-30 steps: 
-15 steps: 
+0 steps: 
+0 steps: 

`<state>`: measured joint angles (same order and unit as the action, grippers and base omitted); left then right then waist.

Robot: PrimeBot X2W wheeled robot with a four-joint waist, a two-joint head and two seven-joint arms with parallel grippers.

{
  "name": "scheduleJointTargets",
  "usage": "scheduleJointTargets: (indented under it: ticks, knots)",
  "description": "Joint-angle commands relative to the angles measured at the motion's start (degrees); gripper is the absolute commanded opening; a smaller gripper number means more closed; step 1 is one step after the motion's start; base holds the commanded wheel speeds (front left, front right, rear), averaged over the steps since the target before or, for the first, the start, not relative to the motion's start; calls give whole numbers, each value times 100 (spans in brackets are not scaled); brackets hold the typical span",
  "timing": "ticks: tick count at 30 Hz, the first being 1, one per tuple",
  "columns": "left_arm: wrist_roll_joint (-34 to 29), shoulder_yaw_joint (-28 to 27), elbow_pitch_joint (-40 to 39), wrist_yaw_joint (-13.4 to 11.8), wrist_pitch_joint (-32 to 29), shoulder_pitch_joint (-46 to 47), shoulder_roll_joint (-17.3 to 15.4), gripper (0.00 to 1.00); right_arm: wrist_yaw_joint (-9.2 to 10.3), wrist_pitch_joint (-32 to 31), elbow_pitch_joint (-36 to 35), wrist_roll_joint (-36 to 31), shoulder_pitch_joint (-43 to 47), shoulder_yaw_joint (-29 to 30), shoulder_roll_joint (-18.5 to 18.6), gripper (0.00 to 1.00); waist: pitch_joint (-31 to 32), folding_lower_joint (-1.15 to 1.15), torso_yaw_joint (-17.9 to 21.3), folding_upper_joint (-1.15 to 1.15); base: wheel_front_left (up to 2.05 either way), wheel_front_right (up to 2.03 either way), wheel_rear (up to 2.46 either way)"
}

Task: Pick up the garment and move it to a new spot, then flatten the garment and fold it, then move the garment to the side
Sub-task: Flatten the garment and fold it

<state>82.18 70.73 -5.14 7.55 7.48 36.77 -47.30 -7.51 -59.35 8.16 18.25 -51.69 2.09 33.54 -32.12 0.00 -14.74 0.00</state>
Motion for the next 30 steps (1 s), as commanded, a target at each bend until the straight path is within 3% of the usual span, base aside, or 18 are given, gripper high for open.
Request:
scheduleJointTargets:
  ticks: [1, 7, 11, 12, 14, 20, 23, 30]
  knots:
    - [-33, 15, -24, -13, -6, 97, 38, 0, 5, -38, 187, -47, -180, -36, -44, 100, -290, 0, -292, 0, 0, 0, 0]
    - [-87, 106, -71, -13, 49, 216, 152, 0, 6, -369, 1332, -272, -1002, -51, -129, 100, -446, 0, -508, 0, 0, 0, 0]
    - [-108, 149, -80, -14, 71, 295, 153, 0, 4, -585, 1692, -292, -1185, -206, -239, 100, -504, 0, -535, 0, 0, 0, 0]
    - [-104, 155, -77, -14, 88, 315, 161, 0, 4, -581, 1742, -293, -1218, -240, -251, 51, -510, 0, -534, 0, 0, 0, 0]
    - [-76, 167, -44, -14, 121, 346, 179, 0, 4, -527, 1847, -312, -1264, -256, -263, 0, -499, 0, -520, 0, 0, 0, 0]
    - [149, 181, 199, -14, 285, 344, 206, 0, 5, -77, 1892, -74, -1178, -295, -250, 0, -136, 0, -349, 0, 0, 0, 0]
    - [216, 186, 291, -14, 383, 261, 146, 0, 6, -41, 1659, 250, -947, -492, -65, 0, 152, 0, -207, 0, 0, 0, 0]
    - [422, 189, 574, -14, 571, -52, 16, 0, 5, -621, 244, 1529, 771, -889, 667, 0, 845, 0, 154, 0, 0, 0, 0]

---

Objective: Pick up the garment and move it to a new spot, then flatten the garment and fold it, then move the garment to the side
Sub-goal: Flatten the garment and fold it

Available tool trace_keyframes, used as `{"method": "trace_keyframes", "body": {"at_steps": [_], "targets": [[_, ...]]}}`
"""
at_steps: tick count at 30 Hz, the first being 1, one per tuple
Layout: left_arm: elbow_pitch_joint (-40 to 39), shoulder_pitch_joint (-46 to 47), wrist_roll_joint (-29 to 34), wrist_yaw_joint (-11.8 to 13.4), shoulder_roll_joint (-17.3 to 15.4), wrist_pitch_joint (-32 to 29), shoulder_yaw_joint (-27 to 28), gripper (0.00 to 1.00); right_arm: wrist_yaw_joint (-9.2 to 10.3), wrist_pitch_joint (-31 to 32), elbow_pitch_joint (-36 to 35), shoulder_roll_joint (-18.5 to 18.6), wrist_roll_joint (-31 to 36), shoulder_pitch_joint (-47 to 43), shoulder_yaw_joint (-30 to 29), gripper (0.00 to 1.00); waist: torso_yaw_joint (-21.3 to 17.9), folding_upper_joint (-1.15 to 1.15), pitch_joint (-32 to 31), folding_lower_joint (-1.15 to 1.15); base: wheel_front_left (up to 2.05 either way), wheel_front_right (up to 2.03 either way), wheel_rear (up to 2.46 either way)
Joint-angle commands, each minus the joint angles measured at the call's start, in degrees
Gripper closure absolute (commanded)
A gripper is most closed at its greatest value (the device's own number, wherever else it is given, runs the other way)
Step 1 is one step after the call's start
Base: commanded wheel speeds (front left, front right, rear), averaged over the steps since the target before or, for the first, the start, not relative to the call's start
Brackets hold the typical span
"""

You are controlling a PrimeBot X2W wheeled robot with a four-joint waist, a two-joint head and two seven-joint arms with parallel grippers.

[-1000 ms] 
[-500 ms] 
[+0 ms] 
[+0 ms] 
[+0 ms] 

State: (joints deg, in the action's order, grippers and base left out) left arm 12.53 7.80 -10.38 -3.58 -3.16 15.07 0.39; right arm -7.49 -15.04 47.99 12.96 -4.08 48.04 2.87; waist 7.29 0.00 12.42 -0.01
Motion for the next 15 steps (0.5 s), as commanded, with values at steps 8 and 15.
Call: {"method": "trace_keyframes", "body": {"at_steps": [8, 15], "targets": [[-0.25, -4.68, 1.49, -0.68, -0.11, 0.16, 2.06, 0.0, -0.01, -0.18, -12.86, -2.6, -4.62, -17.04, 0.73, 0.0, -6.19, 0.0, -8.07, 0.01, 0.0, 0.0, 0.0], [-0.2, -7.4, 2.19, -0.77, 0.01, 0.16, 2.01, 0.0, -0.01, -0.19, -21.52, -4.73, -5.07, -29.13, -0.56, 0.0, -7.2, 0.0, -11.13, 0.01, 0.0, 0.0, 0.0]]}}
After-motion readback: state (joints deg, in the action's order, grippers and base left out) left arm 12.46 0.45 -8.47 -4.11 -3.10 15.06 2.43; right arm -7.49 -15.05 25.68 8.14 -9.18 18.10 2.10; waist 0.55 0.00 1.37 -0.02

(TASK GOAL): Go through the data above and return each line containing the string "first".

(REPLY TO THE EXERCISE):
  "description": "Joint-angle commands relative to the angles measured at the motion's start (degrees); gripper is the absolute commanded opening; a smaller gripper number means more closed; step 1 is one step after the motion's start; base holds the commanded wheel speeds (front left, front right, rear), averaged over the steps since the target before or, for the first, the start, not relative to the motion's start; calls give whole numbers, each value times 100 (spans in brackets are not scaled); brackets hold the typical span",
  "timing": "ticks: tick count at 30 Hz, the first being 1, one per tuple",
at_steps: tick count at 30 Hz, the first being 1, one per tuple
Base: commanded wheel speeds (front left, front right, rear), averaged over the steps since the target before or, for the first, the start, not relative to the call's start

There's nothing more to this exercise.